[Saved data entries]
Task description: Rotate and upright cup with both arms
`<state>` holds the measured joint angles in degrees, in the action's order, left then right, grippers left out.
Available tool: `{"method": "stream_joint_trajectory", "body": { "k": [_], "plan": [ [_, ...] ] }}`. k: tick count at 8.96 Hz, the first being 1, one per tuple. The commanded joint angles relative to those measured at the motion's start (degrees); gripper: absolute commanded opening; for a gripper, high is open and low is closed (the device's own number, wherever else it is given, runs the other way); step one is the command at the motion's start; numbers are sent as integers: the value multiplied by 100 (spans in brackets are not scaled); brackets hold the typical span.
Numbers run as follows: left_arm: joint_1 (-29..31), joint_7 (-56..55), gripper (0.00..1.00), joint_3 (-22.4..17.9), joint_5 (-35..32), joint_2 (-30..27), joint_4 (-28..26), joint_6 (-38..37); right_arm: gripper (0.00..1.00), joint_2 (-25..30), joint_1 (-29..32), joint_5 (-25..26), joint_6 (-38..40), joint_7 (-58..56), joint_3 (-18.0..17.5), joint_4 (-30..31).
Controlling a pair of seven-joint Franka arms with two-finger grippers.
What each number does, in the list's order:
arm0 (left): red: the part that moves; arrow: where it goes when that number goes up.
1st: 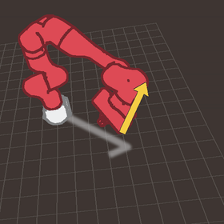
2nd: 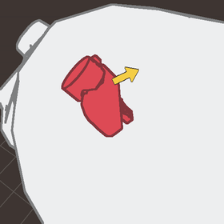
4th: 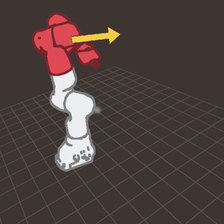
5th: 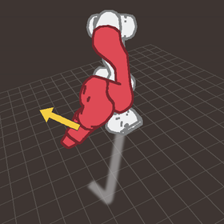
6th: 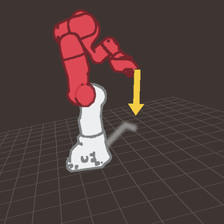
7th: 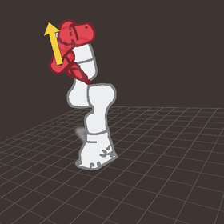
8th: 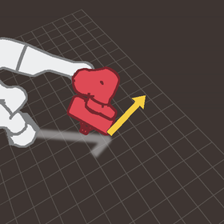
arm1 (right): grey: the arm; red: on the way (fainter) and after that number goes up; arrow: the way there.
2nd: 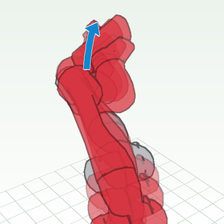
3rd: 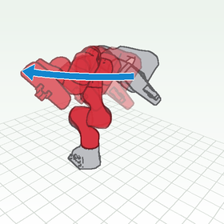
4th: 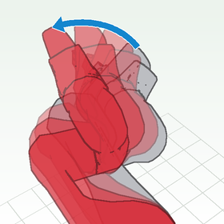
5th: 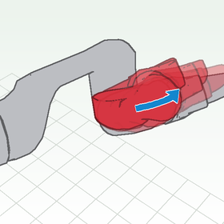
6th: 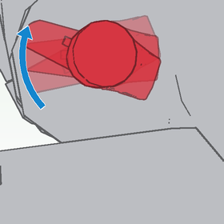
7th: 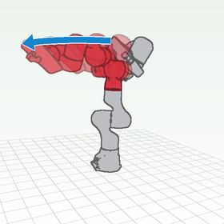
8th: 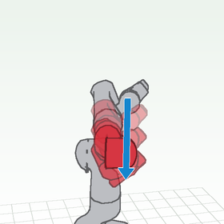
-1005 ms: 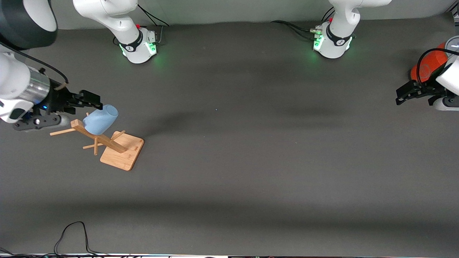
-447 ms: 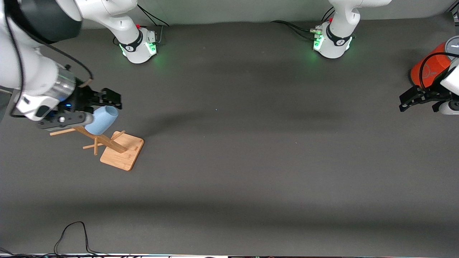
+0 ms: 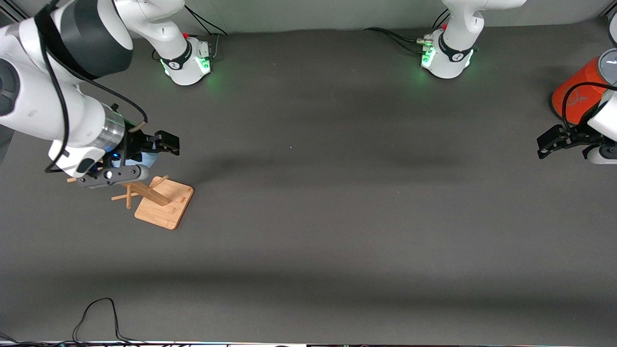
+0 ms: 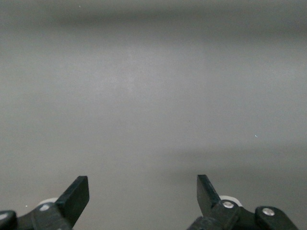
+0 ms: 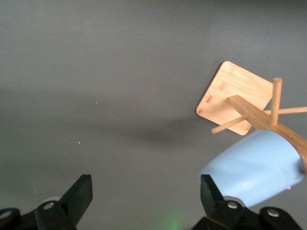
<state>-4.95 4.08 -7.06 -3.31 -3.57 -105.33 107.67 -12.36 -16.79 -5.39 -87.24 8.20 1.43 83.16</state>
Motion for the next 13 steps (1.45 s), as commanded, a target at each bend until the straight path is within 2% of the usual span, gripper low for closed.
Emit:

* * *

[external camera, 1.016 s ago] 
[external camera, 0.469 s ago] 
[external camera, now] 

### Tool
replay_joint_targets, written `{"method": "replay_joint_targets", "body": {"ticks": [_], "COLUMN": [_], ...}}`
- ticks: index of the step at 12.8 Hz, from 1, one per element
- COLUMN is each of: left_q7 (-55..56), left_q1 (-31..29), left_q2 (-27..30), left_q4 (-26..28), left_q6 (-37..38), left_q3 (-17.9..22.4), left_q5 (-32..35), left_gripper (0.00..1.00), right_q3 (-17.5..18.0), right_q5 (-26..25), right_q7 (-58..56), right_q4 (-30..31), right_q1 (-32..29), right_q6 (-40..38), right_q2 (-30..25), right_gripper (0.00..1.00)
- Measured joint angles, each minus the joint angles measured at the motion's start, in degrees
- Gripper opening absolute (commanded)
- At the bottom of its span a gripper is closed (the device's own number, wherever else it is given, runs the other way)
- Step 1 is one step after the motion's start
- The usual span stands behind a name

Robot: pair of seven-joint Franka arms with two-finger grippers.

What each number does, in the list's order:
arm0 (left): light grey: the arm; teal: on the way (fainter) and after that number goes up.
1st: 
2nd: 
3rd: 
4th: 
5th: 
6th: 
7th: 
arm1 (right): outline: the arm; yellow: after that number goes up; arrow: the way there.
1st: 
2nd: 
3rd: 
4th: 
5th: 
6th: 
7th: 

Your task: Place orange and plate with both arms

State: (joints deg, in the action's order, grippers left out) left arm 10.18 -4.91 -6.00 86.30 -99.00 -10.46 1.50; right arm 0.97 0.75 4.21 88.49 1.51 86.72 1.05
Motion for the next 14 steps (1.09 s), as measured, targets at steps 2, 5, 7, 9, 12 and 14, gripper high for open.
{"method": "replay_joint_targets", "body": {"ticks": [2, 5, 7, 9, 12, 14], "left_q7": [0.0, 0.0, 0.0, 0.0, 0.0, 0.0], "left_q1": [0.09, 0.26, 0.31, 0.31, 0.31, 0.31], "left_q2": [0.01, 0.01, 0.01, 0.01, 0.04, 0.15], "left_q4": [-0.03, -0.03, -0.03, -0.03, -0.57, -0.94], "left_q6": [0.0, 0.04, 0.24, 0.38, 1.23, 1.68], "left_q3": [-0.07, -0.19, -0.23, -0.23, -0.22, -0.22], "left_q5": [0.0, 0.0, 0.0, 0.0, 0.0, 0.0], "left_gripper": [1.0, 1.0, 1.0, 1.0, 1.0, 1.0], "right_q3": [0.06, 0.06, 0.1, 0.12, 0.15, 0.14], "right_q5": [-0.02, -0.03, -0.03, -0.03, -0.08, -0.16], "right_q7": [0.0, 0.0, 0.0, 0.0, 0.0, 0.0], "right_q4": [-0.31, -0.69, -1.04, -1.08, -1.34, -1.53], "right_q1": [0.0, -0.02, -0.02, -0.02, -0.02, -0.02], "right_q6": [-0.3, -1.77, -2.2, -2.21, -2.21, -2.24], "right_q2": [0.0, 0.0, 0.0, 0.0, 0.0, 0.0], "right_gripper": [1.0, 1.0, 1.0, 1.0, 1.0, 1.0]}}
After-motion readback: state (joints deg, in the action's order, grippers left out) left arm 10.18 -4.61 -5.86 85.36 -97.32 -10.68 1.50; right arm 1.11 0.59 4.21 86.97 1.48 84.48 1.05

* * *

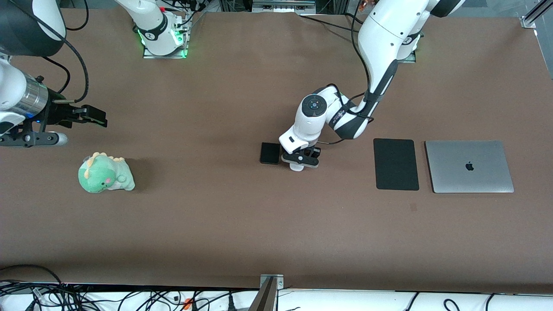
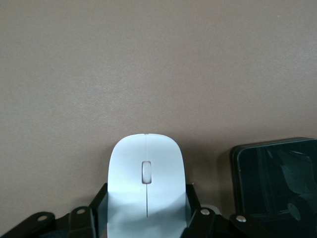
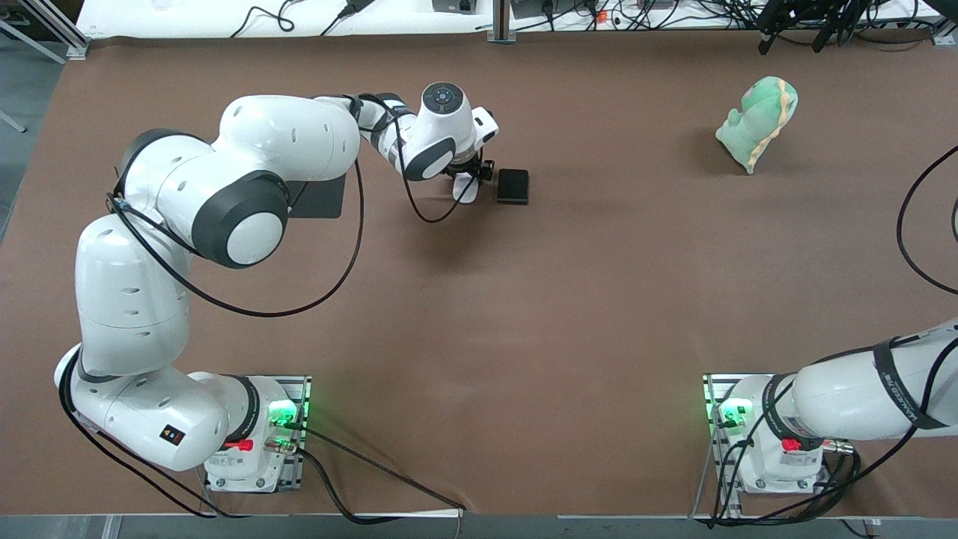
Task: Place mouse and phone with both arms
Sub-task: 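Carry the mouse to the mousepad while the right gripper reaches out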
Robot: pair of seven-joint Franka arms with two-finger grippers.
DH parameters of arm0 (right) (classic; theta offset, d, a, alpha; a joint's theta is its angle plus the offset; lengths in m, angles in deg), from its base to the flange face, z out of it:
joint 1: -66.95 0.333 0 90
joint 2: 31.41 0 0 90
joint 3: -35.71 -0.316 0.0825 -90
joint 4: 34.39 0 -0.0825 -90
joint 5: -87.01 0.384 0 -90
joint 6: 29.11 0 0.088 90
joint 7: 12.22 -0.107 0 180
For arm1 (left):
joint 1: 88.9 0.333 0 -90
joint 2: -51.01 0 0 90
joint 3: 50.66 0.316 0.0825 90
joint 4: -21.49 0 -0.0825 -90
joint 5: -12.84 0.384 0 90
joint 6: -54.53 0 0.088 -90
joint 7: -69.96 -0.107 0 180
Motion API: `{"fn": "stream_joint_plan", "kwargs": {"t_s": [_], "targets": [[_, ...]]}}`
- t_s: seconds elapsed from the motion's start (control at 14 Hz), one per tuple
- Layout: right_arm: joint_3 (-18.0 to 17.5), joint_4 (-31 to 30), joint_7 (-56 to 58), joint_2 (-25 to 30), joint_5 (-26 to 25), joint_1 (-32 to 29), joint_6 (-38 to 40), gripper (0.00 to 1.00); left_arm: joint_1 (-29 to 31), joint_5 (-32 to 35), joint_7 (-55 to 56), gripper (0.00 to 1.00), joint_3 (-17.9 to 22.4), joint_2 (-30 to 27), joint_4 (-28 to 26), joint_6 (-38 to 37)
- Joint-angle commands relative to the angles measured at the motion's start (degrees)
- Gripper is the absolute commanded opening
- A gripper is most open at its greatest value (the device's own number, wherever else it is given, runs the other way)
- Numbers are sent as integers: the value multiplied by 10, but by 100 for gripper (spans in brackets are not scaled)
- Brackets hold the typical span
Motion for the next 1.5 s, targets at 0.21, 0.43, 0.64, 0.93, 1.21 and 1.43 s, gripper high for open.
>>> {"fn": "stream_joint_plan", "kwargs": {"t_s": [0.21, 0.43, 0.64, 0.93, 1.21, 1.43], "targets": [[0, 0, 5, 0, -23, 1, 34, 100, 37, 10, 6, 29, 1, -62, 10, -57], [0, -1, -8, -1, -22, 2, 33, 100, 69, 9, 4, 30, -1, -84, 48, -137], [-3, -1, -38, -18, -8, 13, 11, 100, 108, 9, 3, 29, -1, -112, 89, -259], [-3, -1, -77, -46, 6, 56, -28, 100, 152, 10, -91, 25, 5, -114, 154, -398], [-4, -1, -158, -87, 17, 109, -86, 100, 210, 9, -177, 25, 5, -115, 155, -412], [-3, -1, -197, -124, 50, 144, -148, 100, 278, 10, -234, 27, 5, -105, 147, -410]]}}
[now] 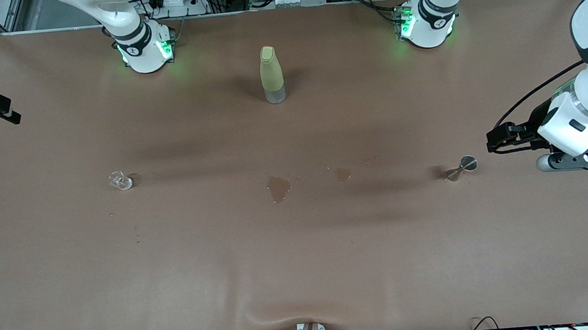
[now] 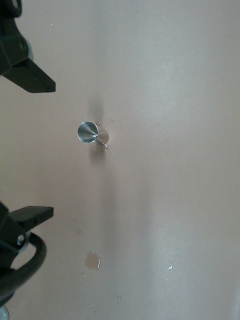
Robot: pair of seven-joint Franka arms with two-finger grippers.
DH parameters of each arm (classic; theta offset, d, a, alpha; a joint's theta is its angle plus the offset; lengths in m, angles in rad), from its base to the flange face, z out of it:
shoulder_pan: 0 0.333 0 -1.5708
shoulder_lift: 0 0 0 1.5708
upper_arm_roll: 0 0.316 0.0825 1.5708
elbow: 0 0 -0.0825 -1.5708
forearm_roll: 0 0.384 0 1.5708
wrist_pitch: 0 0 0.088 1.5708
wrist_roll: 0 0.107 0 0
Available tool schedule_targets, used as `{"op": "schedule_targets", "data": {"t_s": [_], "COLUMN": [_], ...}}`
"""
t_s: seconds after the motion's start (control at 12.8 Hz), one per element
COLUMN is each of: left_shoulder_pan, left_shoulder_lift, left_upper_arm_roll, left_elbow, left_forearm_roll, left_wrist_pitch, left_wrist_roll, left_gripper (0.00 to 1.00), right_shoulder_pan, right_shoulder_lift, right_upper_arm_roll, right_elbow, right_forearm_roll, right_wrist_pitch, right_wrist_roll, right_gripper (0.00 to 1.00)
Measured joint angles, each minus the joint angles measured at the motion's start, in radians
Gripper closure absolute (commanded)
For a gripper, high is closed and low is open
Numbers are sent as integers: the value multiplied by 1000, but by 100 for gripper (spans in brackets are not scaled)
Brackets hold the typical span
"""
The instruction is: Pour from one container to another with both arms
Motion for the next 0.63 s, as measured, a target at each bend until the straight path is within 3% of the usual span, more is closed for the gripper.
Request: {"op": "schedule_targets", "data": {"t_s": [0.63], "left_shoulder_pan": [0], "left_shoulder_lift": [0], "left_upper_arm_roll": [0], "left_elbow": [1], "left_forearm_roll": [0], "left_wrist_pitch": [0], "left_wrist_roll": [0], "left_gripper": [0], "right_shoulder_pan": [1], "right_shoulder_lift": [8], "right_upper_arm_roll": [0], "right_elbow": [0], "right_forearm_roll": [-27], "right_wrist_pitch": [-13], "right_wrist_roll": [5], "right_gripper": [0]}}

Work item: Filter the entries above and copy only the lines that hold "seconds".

Exercise output:
- t_s: seconds elapsed from the motion's start (control at 14 Hz), one per tuple
t_s: seconds after the motion's start (control at 12.8 Hz), one per element

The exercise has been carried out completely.